PROBLEM STATEMENT
Read through the material below and copy each line in which the word "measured" occurs.

AVAILABLE DATA
Start of Block

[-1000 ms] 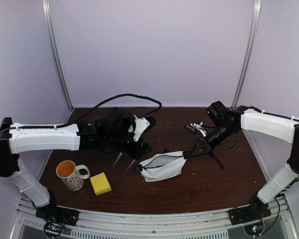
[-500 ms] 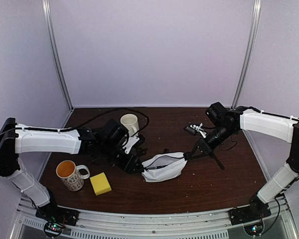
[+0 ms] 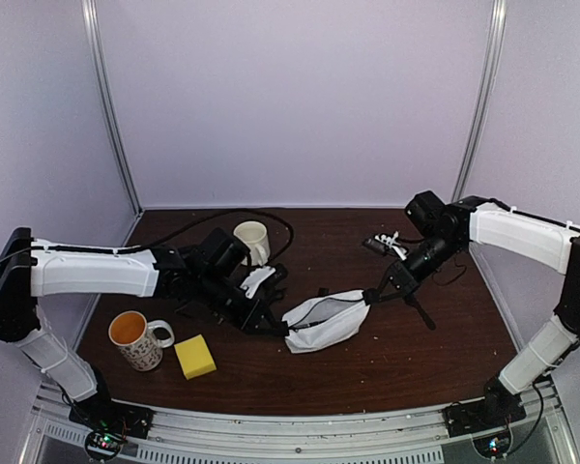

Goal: Sort the hair-cutting tools
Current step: Adjust the kit bag at the center of the board, then pick up the scissors at the center of the board, then place the scissors in the kit bag, then pick up the scissors at the center of the board.

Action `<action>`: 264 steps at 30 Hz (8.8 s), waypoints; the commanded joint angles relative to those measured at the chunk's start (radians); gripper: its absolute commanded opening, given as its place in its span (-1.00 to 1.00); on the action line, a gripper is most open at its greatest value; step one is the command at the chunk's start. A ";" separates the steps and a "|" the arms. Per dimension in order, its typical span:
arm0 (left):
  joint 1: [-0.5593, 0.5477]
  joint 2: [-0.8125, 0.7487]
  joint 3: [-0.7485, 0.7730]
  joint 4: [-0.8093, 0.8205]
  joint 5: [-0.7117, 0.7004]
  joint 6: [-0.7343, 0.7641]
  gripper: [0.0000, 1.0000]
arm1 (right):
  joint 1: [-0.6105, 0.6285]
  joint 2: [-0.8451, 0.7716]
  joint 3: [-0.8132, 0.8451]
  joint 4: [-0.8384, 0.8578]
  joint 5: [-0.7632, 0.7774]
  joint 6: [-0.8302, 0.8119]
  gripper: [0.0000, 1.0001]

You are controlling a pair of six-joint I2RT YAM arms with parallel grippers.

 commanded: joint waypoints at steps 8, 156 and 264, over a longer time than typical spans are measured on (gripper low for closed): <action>0.017 0.007 0.157 0.248 0.052 0.051 -1.00 | -0.234 -0.082 0.122 -0.199 -0.012 -0.096 -1.00; -0.146 0.400 0.480 -0.024 -0.073 0.731 -0.91 | -0.090 -0.007 0.027 -0.216 -0.102 -0.150 -0.96; 0.286 0.460 0.509 -0.448 -0.409 0.210 -0.79 | -0.091 -0.055 -0.012 -0.166 -0.034 -0.127 -0.95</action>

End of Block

THE COMPLETED TASK
Action `<action>`: 264 steps at 30 Hz (8.8 s), waypoints; the commanded joint angles relative to those measured at the chunk's start (radians); gripper: its absolute commanded opening, given as its place in its span (-1.00 to 1.00); on the action line, a gripper is most open at its greatest value; step one is the command at the chunk's start. A ";" separates the steps and a "|" the arms. Per dimension in order, its typical span:
 commanded: joint waypoints at steps 8, 156 and 264, over a longer time than typical spans are measured on (gripper low for closed): <action>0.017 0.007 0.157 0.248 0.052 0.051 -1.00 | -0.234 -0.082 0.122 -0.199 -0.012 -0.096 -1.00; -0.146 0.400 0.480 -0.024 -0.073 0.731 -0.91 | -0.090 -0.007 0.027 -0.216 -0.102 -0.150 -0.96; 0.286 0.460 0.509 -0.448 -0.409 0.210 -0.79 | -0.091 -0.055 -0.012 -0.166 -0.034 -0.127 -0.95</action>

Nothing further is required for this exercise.